Seeing the Bigger Picture

Studying such vast cosmic structures with other space telescopes isn’t practical because it would take hundreds of years of observations to stitch together enough images to see them.

“Roman will have the unique ability to match the depth of the Hubble Ultra Deep Field, yet cover several times more sky area than wide surveys such as the CANDELS survey,” Yung said. “Such a full view of the early universe will help us understand how representative Hubble and Webb’s snapshots are of what it was like then.”

Roman’s broad view will also serve as a road map Hubble and Webb can use to zoom in on interesting areas.

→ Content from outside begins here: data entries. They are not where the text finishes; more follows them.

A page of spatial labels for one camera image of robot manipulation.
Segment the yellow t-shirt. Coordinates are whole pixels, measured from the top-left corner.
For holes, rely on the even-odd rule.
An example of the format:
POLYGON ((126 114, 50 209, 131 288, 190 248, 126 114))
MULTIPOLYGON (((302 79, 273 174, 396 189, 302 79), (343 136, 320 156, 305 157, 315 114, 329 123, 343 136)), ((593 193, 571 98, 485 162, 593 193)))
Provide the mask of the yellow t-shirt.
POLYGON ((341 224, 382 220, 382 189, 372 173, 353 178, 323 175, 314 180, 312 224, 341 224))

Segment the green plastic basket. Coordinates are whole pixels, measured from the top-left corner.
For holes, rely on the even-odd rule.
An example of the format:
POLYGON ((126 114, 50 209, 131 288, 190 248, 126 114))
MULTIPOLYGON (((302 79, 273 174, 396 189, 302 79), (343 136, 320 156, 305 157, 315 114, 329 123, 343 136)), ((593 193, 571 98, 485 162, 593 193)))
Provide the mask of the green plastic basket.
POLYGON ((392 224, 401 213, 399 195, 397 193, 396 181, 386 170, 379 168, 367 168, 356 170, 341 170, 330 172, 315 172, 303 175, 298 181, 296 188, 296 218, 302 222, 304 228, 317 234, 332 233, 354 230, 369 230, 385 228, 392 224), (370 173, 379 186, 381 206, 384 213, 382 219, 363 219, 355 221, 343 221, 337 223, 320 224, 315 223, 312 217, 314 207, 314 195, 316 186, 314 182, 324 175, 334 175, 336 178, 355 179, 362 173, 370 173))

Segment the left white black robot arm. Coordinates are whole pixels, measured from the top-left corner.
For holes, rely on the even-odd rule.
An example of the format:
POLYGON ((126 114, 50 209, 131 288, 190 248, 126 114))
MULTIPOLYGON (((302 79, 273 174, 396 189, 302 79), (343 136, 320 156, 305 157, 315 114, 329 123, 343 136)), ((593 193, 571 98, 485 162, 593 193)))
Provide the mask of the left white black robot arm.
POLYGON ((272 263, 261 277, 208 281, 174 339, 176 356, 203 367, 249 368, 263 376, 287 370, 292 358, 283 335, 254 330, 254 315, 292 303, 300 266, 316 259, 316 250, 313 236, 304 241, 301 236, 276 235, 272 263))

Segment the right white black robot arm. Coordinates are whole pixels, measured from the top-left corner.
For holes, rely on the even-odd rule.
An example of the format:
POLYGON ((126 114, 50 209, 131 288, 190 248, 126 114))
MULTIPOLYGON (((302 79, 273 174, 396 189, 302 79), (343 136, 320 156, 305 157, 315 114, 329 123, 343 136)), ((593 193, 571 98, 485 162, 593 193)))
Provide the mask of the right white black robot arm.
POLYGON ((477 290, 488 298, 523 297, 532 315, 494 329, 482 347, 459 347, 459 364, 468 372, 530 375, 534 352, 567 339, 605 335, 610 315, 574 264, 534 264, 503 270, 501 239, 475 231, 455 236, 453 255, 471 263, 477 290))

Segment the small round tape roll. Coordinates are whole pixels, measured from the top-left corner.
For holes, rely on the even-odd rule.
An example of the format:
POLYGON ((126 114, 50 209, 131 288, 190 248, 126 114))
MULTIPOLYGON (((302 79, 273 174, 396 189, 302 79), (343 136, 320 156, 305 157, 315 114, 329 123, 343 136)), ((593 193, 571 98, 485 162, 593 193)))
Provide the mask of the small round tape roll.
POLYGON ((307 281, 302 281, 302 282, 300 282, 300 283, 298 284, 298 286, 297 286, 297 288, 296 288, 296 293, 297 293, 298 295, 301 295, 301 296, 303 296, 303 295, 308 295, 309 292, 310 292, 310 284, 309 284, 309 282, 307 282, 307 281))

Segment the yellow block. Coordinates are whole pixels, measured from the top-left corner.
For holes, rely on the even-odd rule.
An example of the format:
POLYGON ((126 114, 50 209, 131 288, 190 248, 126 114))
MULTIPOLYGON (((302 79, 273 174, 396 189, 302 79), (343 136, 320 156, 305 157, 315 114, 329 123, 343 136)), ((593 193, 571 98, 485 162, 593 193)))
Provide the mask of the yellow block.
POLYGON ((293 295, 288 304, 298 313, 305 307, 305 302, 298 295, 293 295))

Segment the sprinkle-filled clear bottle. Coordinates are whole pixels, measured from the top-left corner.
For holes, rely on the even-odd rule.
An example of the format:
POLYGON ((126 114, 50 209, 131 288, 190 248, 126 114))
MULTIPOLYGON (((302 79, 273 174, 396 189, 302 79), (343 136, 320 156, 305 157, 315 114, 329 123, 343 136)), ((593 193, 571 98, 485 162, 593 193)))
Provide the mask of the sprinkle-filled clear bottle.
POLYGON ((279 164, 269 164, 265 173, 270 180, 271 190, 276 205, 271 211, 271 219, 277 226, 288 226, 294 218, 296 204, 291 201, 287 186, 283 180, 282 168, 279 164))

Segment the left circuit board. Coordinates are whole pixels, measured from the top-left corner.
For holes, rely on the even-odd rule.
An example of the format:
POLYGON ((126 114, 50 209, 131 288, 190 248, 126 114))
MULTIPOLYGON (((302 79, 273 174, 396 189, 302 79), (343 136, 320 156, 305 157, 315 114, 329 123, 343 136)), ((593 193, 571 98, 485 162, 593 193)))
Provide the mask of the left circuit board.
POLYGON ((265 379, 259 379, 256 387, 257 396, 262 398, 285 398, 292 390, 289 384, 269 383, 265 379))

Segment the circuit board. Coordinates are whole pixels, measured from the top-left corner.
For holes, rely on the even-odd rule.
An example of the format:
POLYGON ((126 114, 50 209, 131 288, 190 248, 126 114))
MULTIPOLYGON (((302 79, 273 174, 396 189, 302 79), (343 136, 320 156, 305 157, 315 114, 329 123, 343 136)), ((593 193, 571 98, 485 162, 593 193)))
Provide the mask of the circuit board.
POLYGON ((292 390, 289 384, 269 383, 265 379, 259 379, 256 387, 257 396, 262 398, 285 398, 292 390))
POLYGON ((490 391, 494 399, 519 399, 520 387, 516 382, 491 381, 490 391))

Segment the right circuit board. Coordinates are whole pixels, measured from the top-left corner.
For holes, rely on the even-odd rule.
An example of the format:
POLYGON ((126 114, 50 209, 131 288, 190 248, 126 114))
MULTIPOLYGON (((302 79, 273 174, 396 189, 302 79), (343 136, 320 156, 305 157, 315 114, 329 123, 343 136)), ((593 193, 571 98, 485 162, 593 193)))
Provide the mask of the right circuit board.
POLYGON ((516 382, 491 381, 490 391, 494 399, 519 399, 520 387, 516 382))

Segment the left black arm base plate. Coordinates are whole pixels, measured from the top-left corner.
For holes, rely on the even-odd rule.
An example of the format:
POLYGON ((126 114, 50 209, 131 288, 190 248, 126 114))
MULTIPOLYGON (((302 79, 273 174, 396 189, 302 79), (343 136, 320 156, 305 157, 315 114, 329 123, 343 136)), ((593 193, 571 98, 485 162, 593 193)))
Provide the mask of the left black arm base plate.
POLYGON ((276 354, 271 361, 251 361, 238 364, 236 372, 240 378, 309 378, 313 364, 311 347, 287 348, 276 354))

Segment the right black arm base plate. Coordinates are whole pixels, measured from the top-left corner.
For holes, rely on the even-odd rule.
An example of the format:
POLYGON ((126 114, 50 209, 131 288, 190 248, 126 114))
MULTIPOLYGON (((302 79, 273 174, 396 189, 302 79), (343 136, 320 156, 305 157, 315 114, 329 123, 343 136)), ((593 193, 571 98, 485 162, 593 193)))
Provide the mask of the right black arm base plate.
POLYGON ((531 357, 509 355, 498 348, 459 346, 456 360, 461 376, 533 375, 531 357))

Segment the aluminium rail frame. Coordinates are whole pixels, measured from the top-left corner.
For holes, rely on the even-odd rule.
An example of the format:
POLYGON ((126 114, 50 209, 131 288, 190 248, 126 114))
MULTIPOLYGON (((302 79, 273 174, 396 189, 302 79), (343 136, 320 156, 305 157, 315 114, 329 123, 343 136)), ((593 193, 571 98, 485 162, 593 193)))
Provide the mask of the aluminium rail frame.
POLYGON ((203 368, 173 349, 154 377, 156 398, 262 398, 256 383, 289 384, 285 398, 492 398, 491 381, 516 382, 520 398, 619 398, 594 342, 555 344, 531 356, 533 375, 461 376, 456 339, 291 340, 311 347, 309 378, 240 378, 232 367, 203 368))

The Roman Space Telescope is a NASA observatory designed to unravel the secrets of dark energy and dark matter, search for and image exoplanets, and explore many topics in infrared astrophysics. Credit: NASA

Roman’s sweeping celestial surveys will be able to map the universe up to a thousand times faster than Hubble. That will be possible because of the observatory’s rigid structure, fast slewing speed, and the telescope’s large field of view. Roman will move rapidly from one cosmic target to the next. Once a new target is acquired, vibrations will settle down quickly because potentially wobbly structures like the solar arrays are fixed in place.

“Roman will take around 100,000 pictures every year,” said Jeffrey Kruk, a research astrophysicist at Goddard. “Given Roman’s larger field of view, it would take longer than our lifetimes even for powerful telescopes like Hubble or Webb to cover as much sky.”

By providing a gigantic, crisp view of cosmic ecosystems and teaming up with observatories like Hubble and Webb, Roman will help us solve some of the most profound mysteries in astrophysics.

Reference: “Semi-analytic forecasts for Roman – the beginning of a new era of deep-wide galaxy surveys” by L Y Aaron Yung, Rachel S Somerville, Steven L Finkelstein, Peter Behroozi, Romeel Davé, Henry C Ferguson, Jonathan P Gardner, Gergö Popping, Sangeeta Malhotra, Casey Papovich, James E Rhoads, Micaela B Bagley, Michaela Hirschmann and Anton M Koekemoer, 8 December 202, The Monthly Notices of the Royal Astronomical Society.
DOI: 10.1093/mnras/stac3595

At NASA’s Goddard Space Flight Center, the Nancy Grace Roman Space Telescope is overseen with collaboration from NASA’s Jet Propulsion Laboratory and Caltech/IPAC in Southern California, as well as the Space Telescope Science Institute in Baltimore. A diverse team of scientists from various research institutions form the core of the project’s scientific team. The project is supported by key industrial partners, including Ball Aerospace and Technologies Corporation based in Boulder, Colorado, L3Harris Technologies in Melbourne, Florida, and Teledyne Scientific & Imaging located in Thousand Oaks, California.